WHAT IS NEEDED:
What you return should be each line of the data containing the string "document".

RECORDS TO USE:
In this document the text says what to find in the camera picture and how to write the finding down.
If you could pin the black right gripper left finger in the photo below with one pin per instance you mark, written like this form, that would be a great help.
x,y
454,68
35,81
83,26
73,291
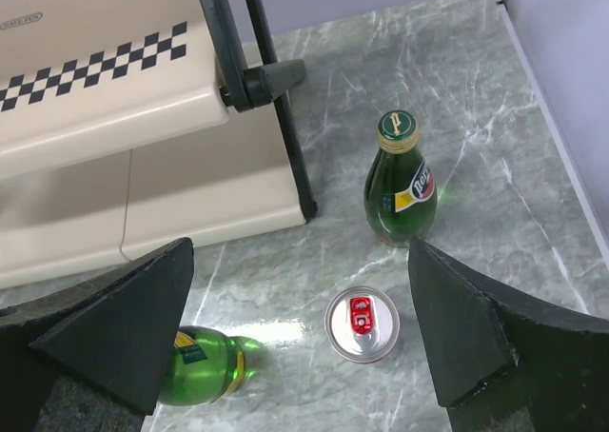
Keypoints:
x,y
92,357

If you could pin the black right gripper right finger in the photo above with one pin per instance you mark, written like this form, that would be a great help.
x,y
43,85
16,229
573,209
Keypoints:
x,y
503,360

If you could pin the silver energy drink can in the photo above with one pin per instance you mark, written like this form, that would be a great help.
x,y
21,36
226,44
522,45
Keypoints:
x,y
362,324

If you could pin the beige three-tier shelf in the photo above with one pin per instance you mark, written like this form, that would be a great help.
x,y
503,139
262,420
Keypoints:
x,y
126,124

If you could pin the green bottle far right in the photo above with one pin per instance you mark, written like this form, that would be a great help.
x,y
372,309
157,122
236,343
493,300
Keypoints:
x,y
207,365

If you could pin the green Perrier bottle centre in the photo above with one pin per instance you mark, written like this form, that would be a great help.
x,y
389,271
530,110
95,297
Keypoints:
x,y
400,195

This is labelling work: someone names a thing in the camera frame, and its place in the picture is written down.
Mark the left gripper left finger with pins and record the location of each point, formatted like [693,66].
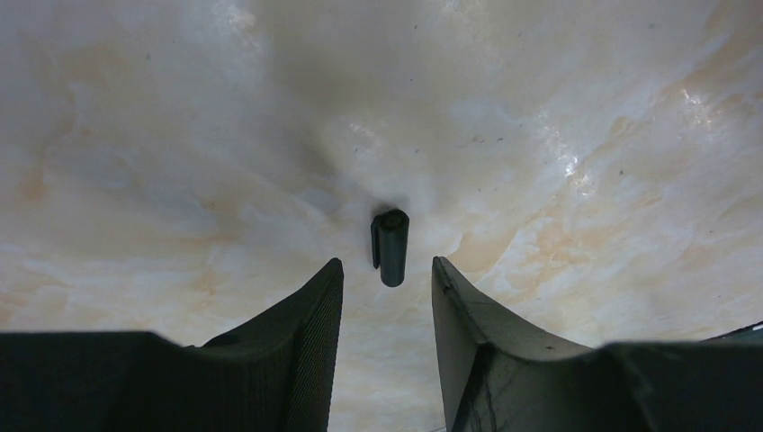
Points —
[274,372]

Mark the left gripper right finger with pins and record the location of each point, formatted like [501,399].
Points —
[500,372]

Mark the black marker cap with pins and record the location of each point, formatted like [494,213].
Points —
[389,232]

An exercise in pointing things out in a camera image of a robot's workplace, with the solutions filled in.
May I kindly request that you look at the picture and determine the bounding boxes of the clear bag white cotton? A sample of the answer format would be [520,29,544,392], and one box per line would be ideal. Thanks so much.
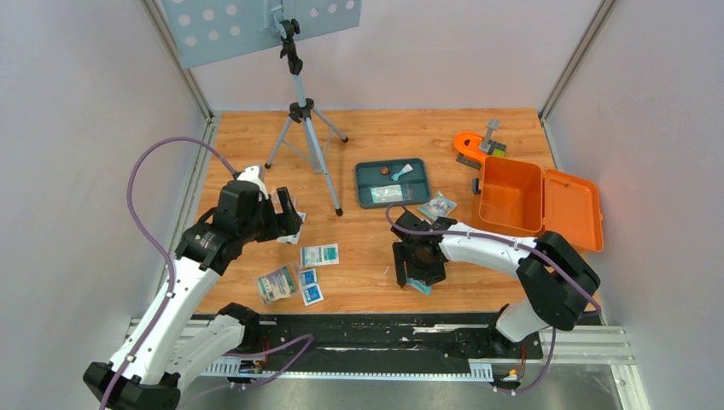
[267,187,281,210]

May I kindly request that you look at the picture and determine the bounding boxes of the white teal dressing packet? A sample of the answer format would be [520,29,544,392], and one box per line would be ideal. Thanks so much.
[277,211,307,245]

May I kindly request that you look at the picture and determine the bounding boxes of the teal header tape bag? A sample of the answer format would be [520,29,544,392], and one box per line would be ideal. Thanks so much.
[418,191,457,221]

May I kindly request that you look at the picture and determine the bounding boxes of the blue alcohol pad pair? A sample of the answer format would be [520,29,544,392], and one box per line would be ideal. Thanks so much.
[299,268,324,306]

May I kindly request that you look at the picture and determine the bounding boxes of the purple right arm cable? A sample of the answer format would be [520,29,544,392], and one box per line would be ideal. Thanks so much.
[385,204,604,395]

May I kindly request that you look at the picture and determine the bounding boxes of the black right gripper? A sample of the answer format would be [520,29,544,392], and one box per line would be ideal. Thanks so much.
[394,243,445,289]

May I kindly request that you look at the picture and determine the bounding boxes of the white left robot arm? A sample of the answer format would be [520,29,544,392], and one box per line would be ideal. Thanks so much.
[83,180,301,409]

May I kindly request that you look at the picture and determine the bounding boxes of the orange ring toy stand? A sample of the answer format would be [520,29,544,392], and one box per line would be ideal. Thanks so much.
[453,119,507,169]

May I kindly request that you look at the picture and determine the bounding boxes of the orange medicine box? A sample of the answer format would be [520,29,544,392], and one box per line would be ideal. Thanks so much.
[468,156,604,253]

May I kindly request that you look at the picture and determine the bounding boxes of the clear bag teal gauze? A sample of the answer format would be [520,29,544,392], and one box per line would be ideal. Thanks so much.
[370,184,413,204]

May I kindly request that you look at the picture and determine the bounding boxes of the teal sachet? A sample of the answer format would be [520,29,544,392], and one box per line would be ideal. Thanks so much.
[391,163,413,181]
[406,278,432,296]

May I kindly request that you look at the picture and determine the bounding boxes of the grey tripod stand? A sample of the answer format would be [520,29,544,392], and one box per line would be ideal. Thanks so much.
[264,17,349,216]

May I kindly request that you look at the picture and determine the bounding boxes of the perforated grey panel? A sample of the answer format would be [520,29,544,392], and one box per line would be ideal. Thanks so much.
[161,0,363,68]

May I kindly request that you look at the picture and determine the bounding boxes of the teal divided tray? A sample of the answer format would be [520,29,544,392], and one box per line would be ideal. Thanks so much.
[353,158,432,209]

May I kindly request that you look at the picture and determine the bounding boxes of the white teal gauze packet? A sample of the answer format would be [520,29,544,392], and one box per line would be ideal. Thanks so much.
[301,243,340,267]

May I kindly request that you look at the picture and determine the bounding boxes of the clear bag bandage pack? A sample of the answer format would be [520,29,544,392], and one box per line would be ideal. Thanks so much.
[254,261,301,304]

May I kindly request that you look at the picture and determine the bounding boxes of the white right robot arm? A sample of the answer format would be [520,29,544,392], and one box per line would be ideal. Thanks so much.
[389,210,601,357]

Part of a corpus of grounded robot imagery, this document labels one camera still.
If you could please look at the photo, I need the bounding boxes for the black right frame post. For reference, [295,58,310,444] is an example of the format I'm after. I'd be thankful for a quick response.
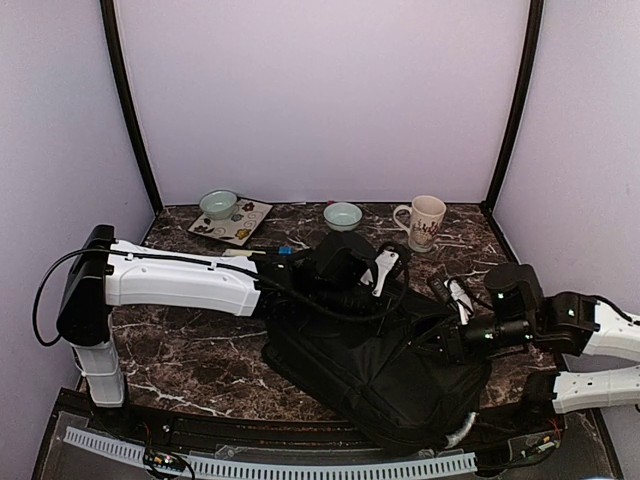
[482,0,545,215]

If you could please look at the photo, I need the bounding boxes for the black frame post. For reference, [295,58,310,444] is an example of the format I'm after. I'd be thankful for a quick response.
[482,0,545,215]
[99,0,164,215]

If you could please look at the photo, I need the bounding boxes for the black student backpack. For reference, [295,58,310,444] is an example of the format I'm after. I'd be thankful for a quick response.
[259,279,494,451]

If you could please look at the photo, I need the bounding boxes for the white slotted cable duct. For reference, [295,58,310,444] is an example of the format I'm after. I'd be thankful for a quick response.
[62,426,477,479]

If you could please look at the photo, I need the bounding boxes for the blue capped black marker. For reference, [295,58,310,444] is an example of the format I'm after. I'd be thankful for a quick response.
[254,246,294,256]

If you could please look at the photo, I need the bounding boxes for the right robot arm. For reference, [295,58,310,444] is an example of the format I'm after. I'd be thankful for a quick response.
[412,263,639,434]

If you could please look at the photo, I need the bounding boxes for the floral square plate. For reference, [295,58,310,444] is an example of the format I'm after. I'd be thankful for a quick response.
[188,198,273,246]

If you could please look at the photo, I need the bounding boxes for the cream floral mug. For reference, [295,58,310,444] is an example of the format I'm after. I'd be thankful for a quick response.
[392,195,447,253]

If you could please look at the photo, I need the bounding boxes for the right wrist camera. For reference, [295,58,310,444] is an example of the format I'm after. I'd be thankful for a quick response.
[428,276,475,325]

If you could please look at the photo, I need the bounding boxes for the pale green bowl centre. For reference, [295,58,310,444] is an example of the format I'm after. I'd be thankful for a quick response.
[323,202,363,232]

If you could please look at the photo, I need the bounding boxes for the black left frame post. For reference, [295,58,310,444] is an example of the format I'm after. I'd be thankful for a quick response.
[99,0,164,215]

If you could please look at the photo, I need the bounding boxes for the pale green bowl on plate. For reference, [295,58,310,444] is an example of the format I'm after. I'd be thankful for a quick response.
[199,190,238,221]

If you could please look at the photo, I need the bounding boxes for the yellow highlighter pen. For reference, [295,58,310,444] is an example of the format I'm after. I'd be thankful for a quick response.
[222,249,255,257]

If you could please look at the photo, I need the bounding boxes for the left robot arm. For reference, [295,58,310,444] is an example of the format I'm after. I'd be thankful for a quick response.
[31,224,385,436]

OUTPUT:
In this document the text says what to find in the camera picture and how to write the finding down.
Part of a corpus of grounded robot imagery, this document labels one camera still.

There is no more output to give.